The Delta Aquarids Meteor Shower Peaks On July 28 & 29, So Get Ready To Do Some Serious Stargazing
As if we needed more reasons to love summer, we've got another: a meteor shower experience unlike any other. The Delta Aquarids meteor shower typically debuts around July 12 every year, ending around August 23. But this year, the peak of the shower is July 28 and 29 — which means tomorrow, folks, so break out the telescopes and turn your eyes skyward. You're not going to want to miss this one.
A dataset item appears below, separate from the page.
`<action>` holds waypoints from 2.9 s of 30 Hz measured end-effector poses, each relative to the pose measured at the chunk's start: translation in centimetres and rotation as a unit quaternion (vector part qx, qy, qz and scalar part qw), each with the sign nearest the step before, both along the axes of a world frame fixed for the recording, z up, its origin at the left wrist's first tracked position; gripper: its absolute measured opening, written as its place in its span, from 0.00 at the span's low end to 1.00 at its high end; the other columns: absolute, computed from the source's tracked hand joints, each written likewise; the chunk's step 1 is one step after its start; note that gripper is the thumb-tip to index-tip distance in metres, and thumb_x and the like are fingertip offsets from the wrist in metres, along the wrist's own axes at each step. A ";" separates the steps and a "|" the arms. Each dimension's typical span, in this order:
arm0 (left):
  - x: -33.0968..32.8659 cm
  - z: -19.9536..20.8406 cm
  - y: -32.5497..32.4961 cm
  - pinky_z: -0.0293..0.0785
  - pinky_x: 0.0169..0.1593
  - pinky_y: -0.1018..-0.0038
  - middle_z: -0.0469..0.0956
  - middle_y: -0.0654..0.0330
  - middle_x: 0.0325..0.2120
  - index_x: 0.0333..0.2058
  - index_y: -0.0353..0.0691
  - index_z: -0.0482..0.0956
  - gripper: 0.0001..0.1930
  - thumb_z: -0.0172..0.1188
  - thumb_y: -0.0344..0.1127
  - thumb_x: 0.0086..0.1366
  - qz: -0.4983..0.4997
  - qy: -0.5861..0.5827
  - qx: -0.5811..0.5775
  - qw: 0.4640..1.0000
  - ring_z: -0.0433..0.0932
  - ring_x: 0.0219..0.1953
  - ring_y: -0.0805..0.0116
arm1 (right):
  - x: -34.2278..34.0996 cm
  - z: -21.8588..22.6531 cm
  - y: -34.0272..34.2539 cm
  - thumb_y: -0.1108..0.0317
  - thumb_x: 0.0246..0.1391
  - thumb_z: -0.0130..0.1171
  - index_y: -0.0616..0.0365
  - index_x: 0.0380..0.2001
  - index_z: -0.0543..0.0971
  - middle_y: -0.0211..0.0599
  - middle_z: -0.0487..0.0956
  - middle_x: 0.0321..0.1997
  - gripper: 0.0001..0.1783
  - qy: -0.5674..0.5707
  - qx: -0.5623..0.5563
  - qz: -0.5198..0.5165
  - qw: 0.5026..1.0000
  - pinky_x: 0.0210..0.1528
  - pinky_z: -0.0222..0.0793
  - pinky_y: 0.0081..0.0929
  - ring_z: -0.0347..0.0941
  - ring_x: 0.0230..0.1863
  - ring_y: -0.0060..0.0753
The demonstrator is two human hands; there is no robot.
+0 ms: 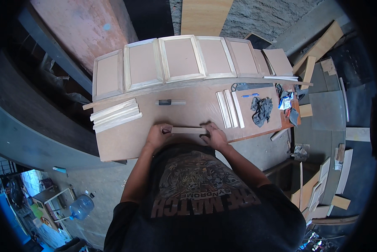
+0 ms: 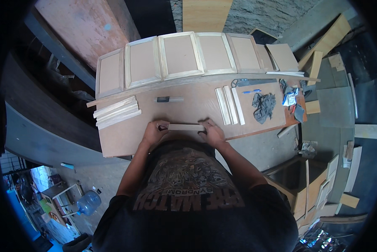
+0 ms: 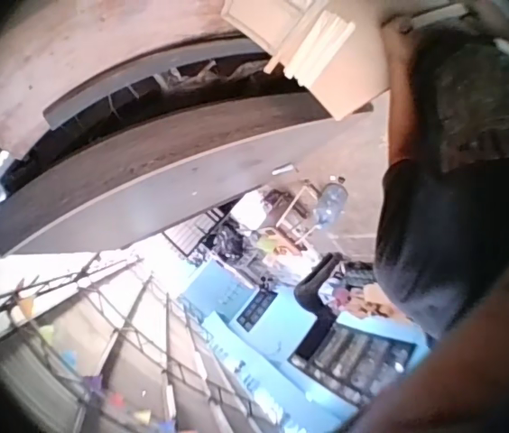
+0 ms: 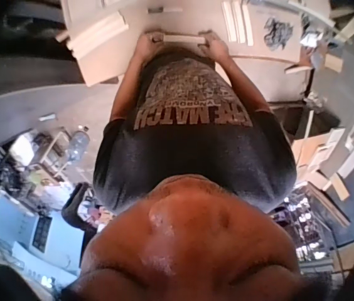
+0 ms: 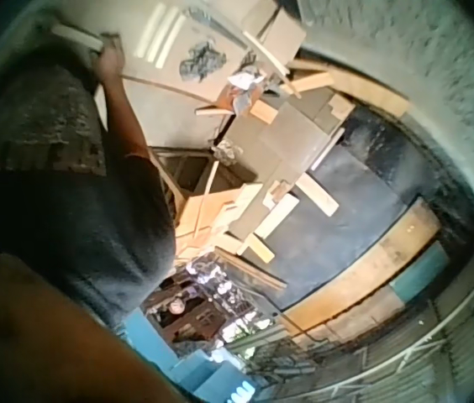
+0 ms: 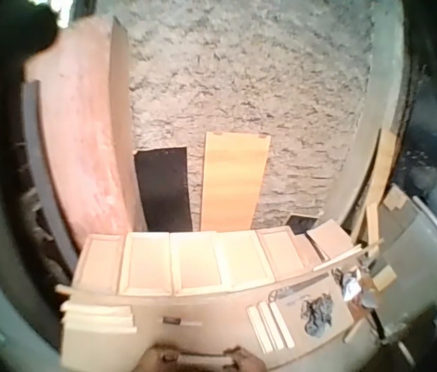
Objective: Measuring and cutting small wooden strips on a workbench.
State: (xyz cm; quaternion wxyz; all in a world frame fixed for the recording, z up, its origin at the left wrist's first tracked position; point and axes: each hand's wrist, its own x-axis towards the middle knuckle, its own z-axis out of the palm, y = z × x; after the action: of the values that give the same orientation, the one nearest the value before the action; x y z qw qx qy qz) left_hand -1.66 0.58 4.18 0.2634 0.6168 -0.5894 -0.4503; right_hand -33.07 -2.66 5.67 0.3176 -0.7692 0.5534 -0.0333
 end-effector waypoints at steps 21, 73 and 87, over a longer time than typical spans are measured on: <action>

In the most basic terms, a meteor shower occurs when the Earth passes through debris from a broken-up comet. The Delta Aquarids leave behind beautiful trails of ionized gas that last up to a couple seconds after the meteor has passed; keep a sharp eye out, though, because only five to 10 percent of these meteors leave a train. The gas left behind burns up in the atmosphere about 60 miles over our surface, making for a perfect nighttime experience, particularly for anyone who can escape the bright lights of city life.
The best time to watch the Delta Aquarids in particular is from midnight to 2:00 a.m. for all time zones on peak nights. The meteors come from the south; but although you can get a really good view in the southern hemisphere, where the meteors will likely be shooting right overhead, middle latitudes in the northern hemisphere can witness anywhere from 10 to 20 meteor per hour in dark skies.
The Delta Aquarids aren't the only meteor shower on our radar (literally) this summer, either; the Perseid meteor shower is expected next month, in August. The two showers are expected to overlap, but don't worry — it's totally possible to tell one from the other. While the Delta Aquarids come from the south, the Perseids come from the Perseus constellation, meaning the north or northeast. So, if you're one of those people in the southern hemisphere, as mentioned, look for the Aquarids above you, and search for the Perseids coming from the northern horizon.
The darker, the better. So if you can, drive away from the city to escape the light pollution as best you can. Happy meteor-hunting, friends.